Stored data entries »

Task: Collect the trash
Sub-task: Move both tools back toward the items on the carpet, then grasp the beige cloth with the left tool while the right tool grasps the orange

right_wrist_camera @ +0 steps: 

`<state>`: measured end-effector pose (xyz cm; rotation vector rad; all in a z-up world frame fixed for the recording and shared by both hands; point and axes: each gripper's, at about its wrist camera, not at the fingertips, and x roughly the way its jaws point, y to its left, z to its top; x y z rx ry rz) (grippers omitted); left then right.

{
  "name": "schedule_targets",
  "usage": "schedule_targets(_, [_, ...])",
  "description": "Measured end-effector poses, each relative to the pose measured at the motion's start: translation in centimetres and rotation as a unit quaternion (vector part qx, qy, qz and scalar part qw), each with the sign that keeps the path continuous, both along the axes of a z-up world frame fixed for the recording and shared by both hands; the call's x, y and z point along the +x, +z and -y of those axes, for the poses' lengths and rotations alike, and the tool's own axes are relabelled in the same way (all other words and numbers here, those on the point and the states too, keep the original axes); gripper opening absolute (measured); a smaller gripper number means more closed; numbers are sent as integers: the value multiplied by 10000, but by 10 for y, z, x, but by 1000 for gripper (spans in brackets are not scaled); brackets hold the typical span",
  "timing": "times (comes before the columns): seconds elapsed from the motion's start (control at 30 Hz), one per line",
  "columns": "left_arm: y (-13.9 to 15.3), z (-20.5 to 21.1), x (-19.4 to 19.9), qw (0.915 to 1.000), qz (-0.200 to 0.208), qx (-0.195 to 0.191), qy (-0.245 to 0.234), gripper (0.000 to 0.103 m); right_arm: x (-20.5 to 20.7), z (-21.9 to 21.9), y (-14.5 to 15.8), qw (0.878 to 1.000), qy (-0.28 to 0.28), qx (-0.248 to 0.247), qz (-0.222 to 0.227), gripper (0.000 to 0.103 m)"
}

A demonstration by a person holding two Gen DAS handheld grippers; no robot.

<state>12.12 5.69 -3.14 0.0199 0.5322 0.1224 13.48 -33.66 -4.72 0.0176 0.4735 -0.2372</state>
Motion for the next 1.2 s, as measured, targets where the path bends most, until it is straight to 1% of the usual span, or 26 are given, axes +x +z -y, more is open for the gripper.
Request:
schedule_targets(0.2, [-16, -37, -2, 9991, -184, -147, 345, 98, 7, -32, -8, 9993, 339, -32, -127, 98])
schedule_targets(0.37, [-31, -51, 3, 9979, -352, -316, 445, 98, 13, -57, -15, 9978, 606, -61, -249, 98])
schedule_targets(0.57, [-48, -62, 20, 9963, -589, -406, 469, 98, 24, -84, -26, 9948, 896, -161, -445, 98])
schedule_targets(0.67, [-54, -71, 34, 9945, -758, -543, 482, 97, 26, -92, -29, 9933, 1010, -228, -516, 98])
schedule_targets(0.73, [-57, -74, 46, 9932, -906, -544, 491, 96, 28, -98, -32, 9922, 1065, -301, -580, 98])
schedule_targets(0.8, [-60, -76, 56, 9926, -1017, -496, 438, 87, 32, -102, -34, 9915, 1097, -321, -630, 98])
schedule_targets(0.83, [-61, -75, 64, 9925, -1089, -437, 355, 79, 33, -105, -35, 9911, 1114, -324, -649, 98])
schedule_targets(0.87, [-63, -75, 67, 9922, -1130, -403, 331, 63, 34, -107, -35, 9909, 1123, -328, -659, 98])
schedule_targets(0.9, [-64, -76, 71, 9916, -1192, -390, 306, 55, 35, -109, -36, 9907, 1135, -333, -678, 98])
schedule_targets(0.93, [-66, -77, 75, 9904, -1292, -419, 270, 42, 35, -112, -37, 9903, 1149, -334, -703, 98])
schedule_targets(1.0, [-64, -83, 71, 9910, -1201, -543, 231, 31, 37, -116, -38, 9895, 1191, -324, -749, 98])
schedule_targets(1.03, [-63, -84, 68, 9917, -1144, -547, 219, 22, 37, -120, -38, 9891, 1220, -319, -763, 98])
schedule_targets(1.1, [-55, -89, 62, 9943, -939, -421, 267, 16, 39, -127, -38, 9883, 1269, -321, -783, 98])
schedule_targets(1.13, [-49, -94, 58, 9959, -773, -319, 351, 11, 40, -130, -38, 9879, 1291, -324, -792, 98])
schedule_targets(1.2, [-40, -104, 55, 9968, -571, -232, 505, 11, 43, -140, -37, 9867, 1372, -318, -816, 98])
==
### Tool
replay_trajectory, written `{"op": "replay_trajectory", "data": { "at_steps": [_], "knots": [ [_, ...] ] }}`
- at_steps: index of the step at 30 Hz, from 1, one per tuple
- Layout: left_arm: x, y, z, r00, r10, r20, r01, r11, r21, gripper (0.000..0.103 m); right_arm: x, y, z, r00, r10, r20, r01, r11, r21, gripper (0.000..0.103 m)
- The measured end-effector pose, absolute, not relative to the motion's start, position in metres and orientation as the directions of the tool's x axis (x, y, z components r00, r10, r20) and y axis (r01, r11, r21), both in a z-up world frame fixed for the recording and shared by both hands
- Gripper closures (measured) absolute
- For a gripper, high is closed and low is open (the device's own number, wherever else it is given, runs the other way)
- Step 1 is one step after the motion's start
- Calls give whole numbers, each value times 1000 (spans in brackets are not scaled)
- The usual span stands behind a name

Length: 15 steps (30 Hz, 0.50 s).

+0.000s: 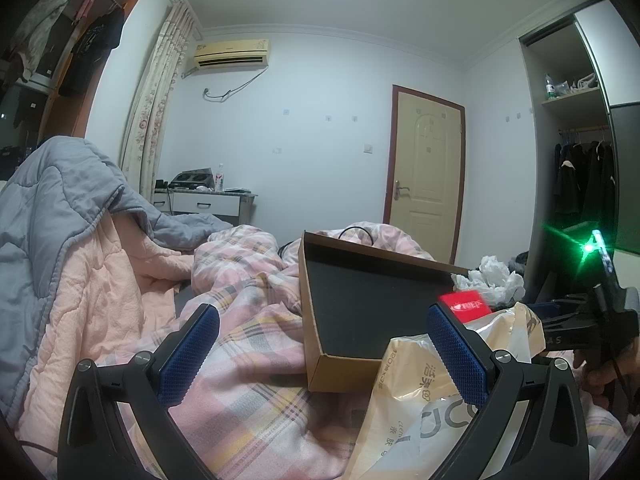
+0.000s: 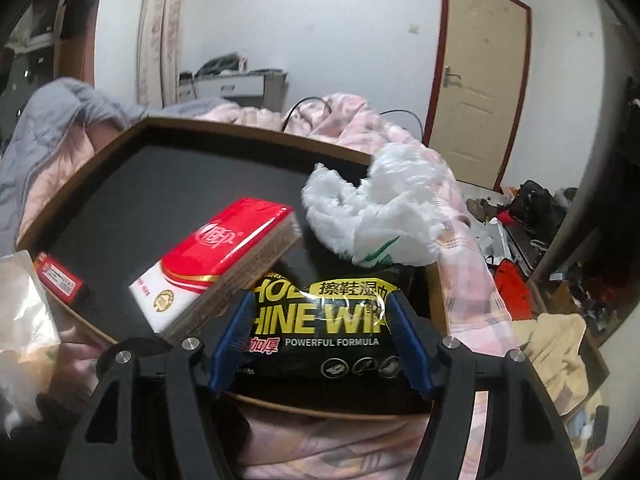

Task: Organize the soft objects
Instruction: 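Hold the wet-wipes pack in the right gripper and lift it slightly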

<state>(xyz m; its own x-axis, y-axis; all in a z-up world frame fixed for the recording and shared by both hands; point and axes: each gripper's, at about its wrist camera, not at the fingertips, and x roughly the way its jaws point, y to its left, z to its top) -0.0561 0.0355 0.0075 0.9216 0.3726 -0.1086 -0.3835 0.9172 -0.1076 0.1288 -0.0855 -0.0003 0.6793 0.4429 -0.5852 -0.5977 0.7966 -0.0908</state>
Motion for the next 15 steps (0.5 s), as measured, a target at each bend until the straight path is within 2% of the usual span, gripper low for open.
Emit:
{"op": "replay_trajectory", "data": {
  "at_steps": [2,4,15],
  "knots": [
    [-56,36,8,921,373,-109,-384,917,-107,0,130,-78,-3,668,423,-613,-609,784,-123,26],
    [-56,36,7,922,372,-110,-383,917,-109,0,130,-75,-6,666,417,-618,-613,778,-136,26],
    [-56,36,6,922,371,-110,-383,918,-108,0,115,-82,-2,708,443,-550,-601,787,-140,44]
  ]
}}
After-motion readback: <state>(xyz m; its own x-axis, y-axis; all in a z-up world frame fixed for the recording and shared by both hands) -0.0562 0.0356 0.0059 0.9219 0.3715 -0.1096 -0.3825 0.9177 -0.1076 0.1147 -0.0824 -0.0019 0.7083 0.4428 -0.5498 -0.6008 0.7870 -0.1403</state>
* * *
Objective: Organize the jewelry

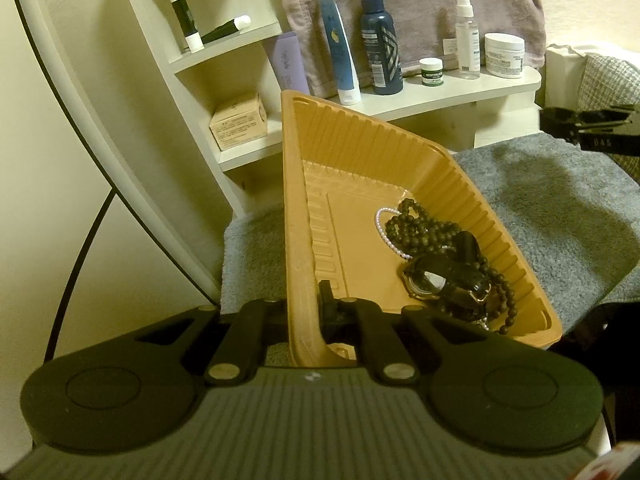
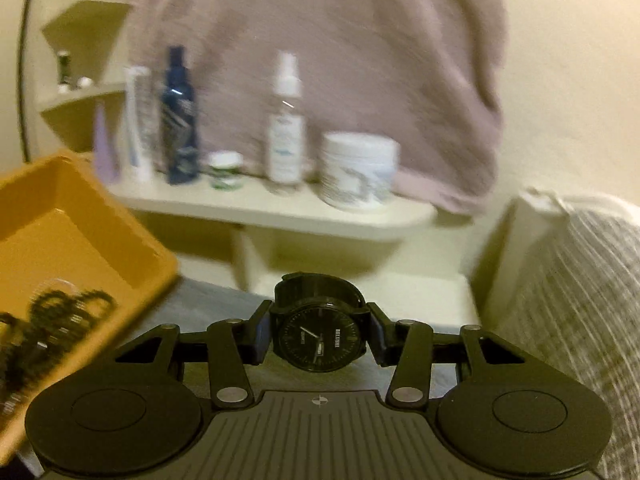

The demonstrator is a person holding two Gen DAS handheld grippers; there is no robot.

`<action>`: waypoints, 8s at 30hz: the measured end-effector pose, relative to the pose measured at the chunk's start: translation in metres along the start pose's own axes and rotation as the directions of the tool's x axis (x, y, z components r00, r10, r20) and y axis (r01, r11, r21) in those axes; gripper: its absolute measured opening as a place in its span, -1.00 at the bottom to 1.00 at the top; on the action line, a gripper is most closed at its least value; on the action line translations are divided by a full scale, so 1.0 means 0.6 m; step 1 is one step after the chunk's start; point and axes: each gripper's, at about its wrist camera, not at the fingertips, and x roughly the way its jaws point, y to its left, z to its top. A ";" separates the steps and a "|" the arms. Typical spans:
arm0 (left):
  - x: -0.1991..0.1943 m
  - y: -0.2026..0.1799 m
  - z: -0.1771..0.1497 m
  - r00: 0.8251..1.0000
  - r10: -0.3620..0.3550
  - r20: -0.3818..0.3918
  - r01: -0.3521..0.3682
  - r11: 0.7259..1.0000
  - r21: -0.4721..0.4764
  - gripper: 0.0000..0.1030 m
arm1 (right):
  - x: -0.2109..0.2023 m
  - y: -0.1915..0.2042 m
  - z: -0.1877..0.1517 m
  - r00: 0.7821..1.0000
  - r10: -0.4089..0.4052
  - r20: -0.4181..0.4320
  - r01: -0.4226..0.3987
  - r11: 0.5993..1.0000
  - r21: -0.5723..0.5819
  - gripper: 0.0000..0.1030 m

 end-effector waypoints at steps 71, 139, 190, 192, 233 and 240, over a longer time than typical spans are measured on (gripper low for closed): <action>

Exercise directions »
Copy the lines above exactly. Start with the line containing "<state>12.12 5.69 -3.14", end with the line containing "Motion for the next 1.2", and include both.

Exercise answer »
<state>12.12 5.69 -3.14 0.0199 0.5322 0.1224 13.48 -33.66 -4.72 0.0176 0.4735 -0.2372</state>
Motion for the next 1.2 s, as measured, targets where the path bends most, until it is straight to 1% of the usual span, or 26 are given, axes +x +z -y, more is open for the gripper.

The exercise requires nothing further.